§ **TASK ITEM**: An identical copy of all the entries is the required result.

§ **Records excerpted from a collection**:
# # #

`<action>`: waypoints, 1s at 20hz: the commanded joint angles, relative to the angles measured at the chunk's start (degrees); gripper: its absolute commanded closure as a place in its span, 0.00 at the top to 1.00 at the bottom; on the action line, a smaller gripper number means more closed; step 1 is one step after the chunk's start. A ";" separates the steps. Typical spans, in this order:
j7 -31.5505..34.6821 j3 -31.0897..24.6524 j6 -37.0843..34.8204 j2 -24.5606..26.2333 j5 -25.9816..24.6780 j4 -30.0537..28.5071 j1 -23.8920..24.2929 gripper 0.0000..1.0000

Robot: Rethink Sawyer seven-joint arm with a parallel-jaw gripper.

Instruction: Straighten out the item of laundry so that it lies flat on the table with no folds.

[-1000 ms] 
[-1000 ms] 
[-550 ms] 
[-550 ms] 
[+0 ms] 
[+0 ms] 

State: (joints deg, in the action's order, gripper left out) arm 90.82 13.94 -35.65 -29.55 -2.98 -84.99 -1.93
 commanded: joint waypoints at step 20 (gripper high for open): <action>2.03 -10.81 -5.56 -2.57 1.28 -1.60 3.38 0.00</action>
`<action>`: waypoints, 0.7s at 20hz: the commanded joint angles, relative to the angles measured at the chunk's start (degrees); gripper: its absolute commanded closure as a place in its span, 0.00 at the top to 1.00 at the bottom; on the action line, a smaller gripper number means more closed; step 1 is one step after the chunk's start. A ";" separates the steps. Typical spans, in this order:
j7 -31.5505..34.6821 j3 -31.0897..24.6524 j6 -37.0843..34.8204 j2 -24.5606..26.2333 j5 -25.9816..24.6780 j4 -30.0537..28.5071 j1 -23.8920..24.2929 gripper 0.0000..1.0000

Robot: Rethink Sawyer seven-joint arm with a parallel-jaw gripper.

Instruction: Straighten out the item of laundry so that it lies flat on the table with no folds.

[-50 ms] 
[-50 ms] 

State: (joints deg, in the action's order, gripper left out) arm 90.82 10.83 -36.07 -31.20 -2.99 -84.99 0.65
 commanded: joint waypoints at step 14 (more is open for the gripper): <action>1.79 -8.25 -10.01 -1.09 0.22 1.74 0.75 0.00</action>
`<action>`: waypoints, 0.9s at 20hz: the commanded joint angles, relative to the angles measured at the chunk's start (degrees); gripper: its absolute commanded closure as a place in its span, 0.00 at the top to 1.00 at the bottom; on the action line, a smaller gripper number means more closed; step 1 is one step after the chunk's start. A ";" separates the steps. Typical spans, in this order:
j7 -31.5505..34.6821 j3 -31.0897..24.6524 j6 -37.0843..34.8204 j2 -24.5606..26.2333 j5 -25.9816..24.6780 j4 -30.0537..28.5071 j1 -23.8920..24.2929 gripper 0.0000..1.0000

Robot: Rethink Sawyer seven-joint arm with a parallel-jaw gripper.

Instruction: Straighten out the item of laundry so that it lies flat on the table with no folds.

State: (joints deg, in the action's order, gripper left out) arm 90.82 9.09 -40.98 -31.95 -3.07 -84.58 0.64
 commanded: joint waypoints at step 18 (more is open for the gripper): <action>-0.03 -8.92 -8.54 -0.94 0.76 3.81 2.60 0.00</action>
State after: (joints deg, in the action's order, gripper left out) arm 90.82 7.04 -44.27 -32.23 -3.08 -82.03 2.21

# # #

§ **THE COMPLETED TASK**:
`<action>`: waypoints, 1s at 20hz: the commanded joint angles, relative to the angles measured at the chunk's start (degrees); gripper: its absolute commanded closure as a place in its span, 0.00 at the top to 1.00 at the bottom; on the action line, a smaller gripper number means more closed; step 1 is one step after the chunk's start. A ";" separates the steps. Typical spans, in this order:
j7 -31.5505..34.6821 j3 -31.0897..24.6524 j6 -37.0843..34.8204 j2 -24.5606..26.2333 j5 -25.9816..24.6780 j4 -30.0537..28.5071 j1 -23.8920..24.2929 gripper 0.0000..1.0000

Robot: Rethink Sawyer seven-joint arm with a parallel-jaw gripper.

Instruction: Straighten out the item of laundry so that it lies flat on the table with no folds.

[-1000 ms] 
[-1000 ms] 
[-550 ms] 
[-550 ms] 
[+0 ms] 
[+0 ms] 

State: (joints deg, in the action's order, gripper left out) arm 90.82 13.94 -35.65 -29.55 -2.98 -84.99 -1.93
 commanded: joint waypoints at step 20 (gripper high for open): <action>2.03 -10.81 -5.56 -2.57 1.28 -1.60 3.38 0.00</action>
`<action>`: waypoints, 0.7s at 20hz: the commanded joint angles, relative to the angles measured at the chunk's start (degrees); gripper: its absolute commanded closure as a place in its span, 0.00 at the top to 1.00 at the bottom; on the action line, a smaller gripper number means more closed; step 1 is one step after the chunk's start. A ";" separates the steps. Typical spans, in this order:
j7 -31.5505..34.6821 j3 -31.0897..24.6524 j6 -37.0843..34.8204 j2 -24.5606..26.2333 j5 -25.9816..24.6780 j4 -30.0537..28.5071 j1 -23.8920..24.2929 gripper 0.0000..1.0000

Robot: Rethink Sawyer seven-joint arm with a parallel-jaw gripper.

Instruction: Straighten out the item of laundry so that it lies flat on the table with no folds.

[-50 ms] 
[-50 ms] 

State: (joints deg, in the action's order, gripper left out) arm 90.82 10.83 -36.07 -31.20 -2.99 -84.99 0.65
 commanded: joint waypoints at step 14 (more is open for the gripper): <action>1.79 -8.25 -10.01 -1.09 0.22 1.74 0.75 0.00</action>
`<action>`: waypoints, 0.9s at 20hz: the commanded joint angles, relative to the angles measured at the chunk's start (degrees); gripper: its absolute commanded closure as a place in its span, 0.00 at the top to 1.00 at the bottom; on the action line, a smaller gripper number means more closed; step 1 is one step after the chunk's start. A ";" separates the steps. Typical spans, in this order:
j7 -31.5505..34.6821 j3 -31.0897..24.6524 j6 -37.0843..34.8204 j2 -24.5606..26.2333 j5 -25.9816..24.6780 j4 -30.0537..28.5071 j1 -23.8920..24.2929 gripper 0.0000..1.0000

Robot: Rethink Sawyer seven-joint arm with a parallel-jaw gripper.

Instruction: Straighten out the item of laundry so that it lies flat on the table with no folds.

State: (joints deg, in the action's order, gripper left out) arm 90.82 9.09 -40.98 -31.95 -3.07 -84.58 0.64
 commanded: joint waypoints at step 18 (more is open for the gripper): <action>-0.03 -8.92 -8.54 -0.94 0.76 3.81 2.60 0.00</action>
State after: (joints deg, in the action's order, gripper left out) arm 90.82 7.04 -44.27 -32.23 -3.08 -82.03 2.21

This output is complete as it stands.